Go over the data and copy out each line with "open" in it.

::::::

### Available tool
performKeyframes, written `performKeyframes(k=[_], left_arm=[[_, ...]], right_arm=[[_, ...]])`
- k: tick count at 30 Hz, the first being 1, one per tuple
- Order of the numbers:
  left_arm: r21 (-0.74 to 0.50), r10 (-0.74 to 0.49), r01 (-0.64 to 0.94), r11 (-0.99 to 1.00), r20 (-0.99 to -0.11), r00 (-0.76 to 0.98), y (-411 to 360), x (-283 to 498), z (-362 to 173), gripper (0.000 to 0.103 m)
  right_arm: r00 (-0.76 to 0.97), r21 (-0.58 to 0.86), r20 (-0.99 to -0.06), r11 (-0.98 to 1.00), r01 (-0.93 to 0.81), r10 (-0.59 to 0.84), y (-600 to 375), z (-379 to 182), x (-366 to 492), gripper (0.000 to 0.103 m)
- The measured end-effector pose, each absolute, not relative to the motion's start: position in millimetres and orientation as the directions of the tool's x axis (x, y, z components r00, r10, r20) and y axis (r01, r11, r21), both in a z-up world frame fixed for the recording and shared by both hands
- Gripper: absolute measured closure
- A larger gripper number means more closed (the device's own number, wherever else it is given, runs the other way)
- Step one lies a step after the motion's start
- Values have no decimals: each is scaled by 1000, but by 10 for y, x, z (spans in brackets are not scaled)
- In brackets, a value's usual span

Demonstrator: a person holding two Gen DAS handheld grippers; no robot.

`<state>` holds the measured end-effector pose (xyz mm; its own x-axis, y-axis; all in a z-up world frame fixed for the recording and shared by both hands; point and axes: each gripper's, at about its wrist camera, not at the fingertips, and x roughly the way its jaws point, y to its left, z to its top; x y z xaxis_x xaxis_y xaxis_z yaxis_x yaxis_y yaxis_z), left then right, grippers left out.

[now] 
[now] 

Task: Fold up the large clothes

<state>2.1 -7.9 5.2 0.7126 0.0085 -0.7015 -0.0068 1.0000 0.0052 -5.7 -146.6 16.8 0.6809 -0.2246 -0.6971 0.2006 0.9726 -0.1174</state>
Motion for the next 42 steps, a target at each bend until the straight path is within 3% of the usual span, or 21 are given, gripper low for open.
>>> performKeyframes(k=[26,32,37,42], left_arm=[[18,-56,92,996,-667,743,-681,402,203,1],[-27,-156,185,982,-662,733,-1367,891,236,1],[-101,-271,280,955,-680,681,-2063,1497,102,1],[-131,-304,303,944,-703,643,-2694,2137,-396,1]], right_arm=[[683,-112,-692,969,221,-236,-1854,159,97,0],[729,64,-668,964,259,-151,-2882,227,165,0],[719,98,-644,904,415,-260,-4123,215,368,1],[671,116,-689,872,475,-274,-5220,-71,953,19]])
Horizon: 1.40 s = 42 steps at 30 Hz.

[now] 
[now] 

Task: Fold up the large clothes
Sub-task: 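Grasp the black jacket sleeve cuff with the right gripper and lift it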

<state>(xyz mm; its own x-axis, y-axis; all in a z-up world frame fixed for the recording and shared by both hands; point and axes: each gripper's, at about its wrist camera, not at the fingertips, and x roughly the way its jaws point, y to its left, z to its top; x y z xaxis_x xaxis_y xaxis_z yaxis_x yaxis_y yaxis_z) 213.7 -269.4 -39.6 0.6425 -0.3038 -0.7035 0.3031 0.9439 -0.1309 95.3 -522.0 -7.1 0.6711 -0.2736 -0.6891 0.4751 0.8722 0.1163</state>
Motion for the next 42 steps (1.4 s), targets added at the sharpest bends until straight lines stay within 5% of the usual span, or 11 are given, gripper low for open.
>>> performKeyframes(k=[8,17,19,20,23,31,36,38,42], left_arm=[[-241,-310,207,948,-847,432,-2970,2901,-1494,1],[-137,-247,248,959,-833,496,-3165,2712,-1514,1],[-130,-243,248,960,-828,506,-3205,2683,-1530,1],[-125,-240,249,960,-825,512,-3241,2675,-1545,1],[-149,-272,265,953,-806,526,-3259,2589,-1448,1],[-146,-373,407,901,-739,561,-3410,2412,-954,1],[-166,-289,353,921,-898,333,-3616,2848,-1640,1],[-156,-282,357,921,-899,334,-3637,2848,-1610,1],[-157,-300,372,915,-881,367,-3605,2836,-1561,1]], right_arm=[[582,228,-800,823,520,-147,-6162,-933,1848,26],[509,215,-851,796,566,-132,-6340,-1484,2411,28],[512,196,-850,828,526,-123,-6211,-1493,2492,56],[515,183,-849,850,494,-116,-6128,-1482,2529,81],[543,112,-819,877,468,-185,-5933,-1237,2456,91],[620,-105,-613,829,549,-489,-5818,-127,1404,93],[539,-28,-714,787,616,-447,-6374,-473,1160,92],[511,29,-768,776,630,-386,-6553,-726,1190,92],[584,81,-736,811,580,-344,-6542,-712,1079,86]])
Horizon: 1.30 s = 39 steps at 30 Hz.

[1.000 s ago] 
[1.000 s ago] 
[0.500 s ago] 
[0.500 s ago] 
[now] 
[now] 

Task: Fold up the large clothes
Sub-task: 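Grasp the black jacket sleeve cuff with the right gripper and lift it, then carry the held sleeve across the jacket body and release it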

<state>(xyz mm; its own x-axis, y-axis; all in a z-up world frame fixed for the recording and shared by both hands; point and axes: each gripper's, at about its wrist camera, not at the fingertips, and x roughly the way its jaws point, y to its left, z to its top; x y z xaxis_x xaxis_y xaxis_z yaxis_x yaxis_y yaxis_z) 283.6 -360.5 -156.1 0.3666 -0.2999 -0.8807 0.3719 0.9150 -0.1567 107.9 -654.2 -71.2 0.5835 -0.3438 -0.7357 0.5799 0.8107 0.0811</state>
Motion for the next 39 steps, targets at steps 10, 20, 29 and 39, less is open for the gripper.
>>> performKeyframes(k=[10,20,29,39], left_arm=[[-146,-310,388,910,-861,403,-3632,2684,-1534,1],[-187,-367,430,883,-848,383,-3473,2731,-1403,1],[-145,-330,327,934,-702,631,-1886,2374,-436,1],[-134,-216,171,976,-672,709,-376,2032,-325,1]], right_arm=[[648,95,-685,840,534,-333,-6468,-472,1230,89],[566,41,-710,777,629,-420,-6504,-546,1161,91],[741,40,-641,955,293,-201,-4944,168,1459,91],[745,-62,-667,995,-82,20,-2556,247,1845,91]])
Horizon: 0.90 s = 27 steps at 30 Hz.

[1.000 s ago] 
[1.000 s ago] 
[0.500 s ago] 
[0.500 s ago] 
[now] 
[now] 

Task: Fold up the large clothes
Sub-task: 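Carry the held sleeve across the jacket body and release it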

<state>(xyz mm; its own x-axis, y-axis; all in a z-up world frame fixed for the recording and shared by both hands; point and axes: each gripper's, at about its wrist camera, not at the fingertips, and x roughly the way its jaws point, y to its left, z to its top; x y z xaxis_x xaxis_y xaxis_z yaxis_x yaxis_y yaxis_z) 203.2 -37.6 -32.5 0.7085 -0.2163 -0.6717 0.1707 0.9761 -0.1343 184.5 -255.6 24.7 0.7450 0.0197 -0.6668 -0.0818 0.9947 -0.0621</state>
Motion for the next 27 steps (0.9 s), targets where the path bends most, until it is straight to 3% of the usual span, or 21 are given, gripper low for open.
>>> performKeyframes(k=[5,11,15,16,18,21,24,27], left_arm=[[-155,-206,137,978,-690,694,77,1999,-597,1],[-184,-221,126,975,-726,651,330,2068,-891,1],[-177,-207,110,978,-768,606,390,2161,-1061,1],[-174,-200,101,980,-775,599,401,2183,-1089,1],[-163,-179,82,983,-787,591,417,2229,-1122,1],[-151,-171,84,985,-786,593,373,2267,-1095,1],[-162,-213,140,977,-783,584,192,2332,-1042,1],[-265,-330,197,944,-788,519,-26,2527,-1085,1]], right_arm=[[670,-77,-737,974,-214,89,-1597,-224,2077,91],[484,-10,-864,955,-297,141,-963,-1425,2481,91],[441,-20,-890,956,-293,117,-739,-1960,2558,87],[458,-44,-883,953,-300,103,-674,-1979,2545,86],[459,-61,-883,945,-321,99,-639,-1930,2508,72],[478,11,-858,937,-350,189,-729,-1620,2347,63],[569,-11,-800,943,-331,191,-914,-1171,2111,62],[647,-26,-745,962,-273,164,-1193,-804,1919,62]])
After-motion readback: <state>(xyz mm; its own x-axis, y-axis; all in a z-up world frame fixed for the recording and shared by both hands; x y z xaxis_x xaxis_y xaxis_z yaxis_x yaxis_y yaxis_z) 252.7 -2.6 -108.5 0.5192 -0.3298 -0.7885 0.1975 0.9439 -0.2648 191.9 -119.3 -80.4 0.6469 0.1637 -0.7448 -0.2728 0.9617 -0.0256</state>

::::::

### Response area
Motion for the next 42 steps, a target at each bend until the straight path is within 3% of the usual span, or 21 are given, gripper low for open.
Motion for the next 42 steps (1.4 s), targets added at the sharpest bends until straight lines stay within 5% of the usual span, or 11 are given, gripper low for open.
Motion for the next 39 steps, targets at steps 10, 20, 29 and 39, less is open for the gripper.
Motion for the next 27 steps (0.9 s), targets where the path bends most, until it is straight to 3% of the usual span, or 21 are given, gripper low for open.

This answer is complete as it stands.